On se lève tôt tous les trois. Dominique doit être à Bayonne à neuf heures et Isabelle l'accompagne. On partage un dernier café avec quelques tartines, dans la lumière calme du matin. C'est court, mais c'est chaleureux.


On se dit au revoir devant la maison. Je les regarde partir d'un côté, je repars de l'autre.


La marche est agréable. Légère, même. Il fait beau, encore un peu nuageux mais le soleil passe, et dans ma tête il n'y a aucun stress, juste la route dans mon champ de vision et la boue sous mes pas. Et mon impatience de retrouver ce soir Estelle et Mathieu à Labets-Biscay, qui m’avaient aussi hébergé l’été dernier.


À Saint-Palais, je m'arrête dans un parc. Je m'installe, je souffle. J'essaie même de faire quelques exercices du haut du corps mais la fatigue totale de mon corps me fait abandonner assez vite l’idée. Je ressens bien qu’il s’agit d’une fatigue qui s'est accumulée sur des mois et des kilomètres. Mais l'esprit, lui, est léger. Comme si je portais le poids de la fin sans vraiment le sentir.


J'arrive en fin d'après-midi dans le jardin d'Estelle et Mathieu. Et première chose que je remarque, une cabane a fait son apparition depuis. Quelques minutes plus tard, Estelle arrive de l'école avec ses deux fils, Guilhem et Paul. Ils ont grandi, la vache ! Estelle est sincèrement contente et un peu surprise de me voir là si tôt, j'étais censé finir en juillet à l'origine. On se sourit, et déjà c'est comme si le temps n'avait pas vraiment compté.


Elle m'invite à boire quelque chose. Je sors la boîte de Ferrero Rocher que je leur ai apportée, on s'installe, et les mots viennent naturellement pendant que les deux gamins s'agitent dehors sous le soleil. Elle ne travaille plus dans la chocolaterie, mais pour une entreprise à Peyrehorade, spécialisée dans le saumon fumé et le foie gras. On se raconte nos vies. Je lui parle de ma blessure quelques jours seulement après être passé chez eux l'été dernier, et de la tente perdue juste avant. Elle me raconte aussi la vie à deux avec des enfants en bas âge, les dodos qui ne se passent jamais vraiment bien, les réveils compliqués pour aller à l'école, ces boules d'énergie que sont les marmots mais qui ne s'éteignent pas d'elles-mêmes.

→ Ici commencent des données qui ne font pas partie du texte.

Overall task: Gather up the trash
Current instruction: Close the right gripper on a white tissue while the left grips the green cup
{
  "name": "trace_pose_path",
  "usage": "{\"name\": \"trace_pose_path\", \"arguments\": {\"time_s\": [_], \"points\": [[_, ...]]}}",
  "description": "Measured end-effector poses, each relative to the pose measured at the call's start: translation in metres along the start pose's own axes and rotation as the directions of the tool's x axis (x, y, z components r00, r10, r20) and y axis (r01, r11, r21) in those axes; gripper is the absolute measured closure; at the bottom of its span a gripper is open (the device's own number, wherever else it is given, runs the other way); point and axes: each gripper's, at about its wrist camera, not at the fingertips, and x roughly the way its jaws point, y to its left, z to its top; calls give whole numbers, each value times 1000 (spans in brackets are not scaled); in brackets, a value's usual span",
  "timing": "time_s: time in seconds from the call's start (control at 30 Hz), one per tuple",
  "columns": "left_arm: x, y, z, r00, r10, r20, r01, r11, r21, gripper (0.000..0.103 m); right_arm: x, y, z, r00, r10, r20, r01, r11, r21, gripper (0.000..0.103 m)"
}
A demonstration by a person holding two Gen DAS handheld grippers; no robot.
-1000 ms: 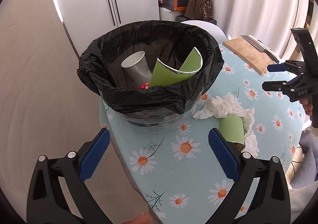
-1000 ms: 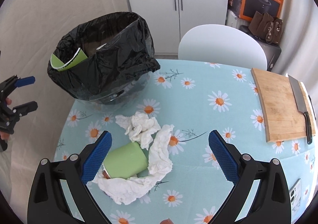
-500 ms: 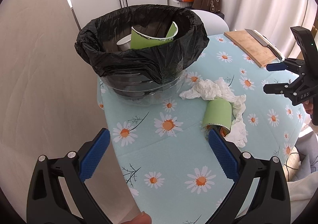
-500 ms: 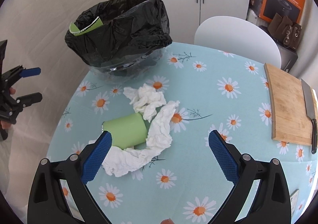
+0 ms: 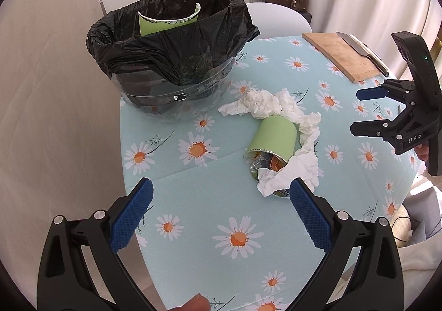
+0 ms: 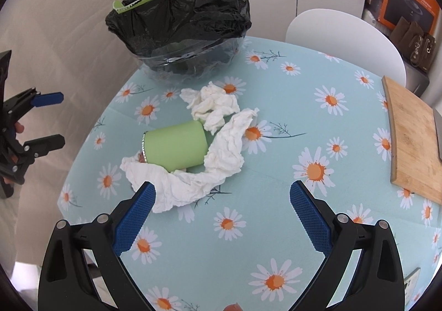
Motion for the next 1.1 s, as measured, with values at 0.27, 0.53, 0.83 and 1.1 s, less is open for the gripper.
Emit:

Mathieu rentre du boulot, et sa joie de me revoir est immédiate, franche. On parle du chemin, lui aussi est parti, depuis, à vélo jusqu'à Santiago, après une période personnellement compliquée. Il m'explique tout ce que cette parenthèse lui a apporté, ce que ça remet en place à l'intérieur. Je n'ai pas besoin qu'il développe beaucoup pour comprendre. Cette année a été particulière pour lui, il ne s'en cache pas, mais il garde dans le visage quelque chose de lumineux qui force le respect. D'autant qu'il a terminé son périple avec une tendinite au tendon d'achille. Moi qui connais plutôt bien le sujet, je mesure ce que ça coûte de continuer malgré ça.


Pour le dîner, il a préparé des araignées de porc. Sans le faire exprès, c'est ce qu’il avait décidé d’acheter mais ils n'en prennent jamais d'habitude. Le même plat qu'en août dernier, exactement. Je suis ravi car c'est tellement bon, même si j’ai du mal à croire que c'est un hasard. Un de ces petits miracles du chemin qui ne s'expliquent pas.


Vient rapidement (car quand on passe un bon moment, souvent ce bon moment passe vite) l'heure de les coucher. Et c’est une mission assez délicate. Ils les menacent gentiment que c'est moi qui les mets au lit s'ils refusent de se coucher. Ça à marché.


On a ensuite partagé une tisane en faisait un puzzle de mille pièces. Je reconnais volontiers que les puzzles et moi, ça n'a jamais été une grande histoire d'amour. Même si le puzzle est beau, je les laisse faire tous les deux pendant que je regarde, tranquille. Mathieu non plus n'est pas un grand fan, et c'est lui qui résume le mieux la soirée : “Qu'est-ce qu'on ferait pas par amour ?”. Dit en souriant, les yeux sur les pièces, les mains qui cherchent une pièce particulière.


La fatigue finit par nous attraper doucement, sans qu'on s'en aperçoive vraiment. Je retourne dormir dans ma tente, sous la nuit, tout content de cette journée.